Wikipedia defines big data as "a collection of data sets so large and complex that it becomes difficult to process using on-hand database management tools. The challenges include capture, storage, search, sharing, analysis, and visualization".
Laboratories have been dealing with large amounts of data for decades, with the volume increasing dramatically every year and the trend now being toward larger data sets. The problem has long been how to manage and mine that data for relevant information. In the current data-intensive environment, the difficulty executing data management tasks has increased exponentially.
What's interesting is how big data is changing the nature of data management in the lab. Relational databases and desktop statistics and visualization packages that have been so effective previously are not up to the task. Instead, big data utilizes massively parallel software running on a large number of servers, typically more than any one business can afford.

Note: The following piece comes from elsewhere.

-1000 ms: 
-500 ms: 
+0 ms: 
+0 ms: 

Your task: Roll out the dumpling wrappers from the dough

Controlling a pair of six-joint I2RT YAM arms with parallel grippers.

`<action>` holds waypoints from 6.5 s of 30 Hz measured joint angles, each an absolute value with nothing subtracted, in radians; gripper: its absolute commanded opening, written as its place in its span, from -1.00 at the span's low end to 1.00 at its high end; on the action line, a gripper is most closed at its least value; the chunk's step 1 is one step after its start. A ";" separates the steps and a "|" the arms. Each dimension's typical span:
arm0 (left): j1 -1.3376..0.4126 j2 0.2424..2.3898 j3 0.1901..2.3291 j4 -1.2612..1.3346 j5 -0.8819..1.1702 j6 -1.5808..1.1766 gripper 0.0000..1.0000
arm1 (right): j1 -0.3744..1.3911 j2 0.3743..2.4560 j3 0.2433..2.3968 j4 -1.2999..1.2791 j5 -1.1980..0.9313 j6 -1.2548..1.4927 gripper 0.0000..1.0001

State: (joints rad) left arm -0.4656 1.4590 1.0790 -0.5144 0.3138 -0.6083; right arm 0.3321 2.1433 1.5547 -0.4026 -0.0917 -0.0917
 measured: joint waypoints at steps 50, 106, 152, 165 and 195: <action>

One such solution is an open-source NoSQL database that is designed for massive amount of data delivery over web and cloud applications. NoSQL databases do not use tables and thus generally do not use SQL as the query language. What they do use is a distributed, fault-tolerant architecture that manages the data redundantly on multiple servers.
NoSQL databases don't replace databases such as Oracle RDBMS, instead they provide an entirely new way to manage data because they allow applications to collect and analyze massive amounts of information from numerous sources.
Life sciences laboratories are particularly affected by the big data trend. When it comes to genomics, for instance, petabyte-scale networks are emerging that better support genomic research and emerging clinical requirements.
There is also growing demand to manage big data using cloud computing platforms, and to move large volumes of next-gen DNA sequencing and research data at high-speed over vast distances. The challenges of performing these activities into and out of the cloud are being addressed. This area has been led by Genentech, one of the early adopters of big data and cloud computing solutions to support their research.
Perhaps laboratories should have seen this coming since it is the inevitable result of better instrumentation that generates more data faster that then needs better analytical solutions–but hindsight is always 20/20.